O stylist, que integra o painel do programa Passadeira Vermelha da SIC Caras, recordou o momento decisivo vivido em 2023. "Foi com muito pouca antecedência, quase de véspera, que a minha mãe me ligou a dizer que tinha recebido um papel que não estava nada à espera (...) e sem os trâmites normais recebe o documento a dizer que teria de sair da prisão. Eu não estava a atravessar uma fase muito fácil e (...) por isso não a fui buscar dessa vez, mas estava à espera dela".
Durante a conversa, Júlia questionou-o sobre as mudanças que observou em Maria das Dores após todos estes anos. David não hesitou: "Não é. Acho que nenhum de nós, com o passar dos anos, somos a mesma pessoa. [O processo foi transformador], eu digo que sim. É uma mulher diferente, sem dúvida que sim".

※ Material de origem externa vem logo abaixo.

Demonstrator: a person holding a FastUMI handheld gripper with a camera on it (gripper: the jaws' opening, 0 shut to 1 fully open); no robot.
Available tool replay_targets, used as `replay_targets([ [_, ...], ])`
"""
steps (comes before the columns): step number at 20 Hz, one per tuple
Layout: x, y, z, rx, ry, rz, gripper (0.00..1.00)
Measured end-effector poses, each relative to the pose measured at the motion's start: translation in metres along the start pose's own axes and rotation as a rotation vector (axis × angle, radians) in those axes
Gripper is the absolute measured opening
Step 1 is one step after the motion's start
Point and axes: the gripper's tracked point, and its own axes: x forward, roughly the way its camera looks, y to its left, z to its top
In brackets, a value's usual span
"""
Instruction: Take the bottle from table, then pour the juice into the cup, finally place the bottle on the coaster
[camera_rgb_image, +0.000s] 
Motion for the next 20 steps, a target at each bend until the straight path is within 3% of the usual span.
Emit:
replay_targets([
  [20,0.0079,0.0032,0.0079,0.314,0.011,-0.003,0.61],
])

Num registo mais leve, partilhou ainda um pormenor do dia da entrevista: "Ela não está a ver o programa porque está no médico, mas irá ver. Ainda tenho de lhe ensinar como é que se 'puxa para trás'".
O comentador, que enfrentou uma depressão durante dois anos, diz que hoje se encontra em melhor fase da sua vida.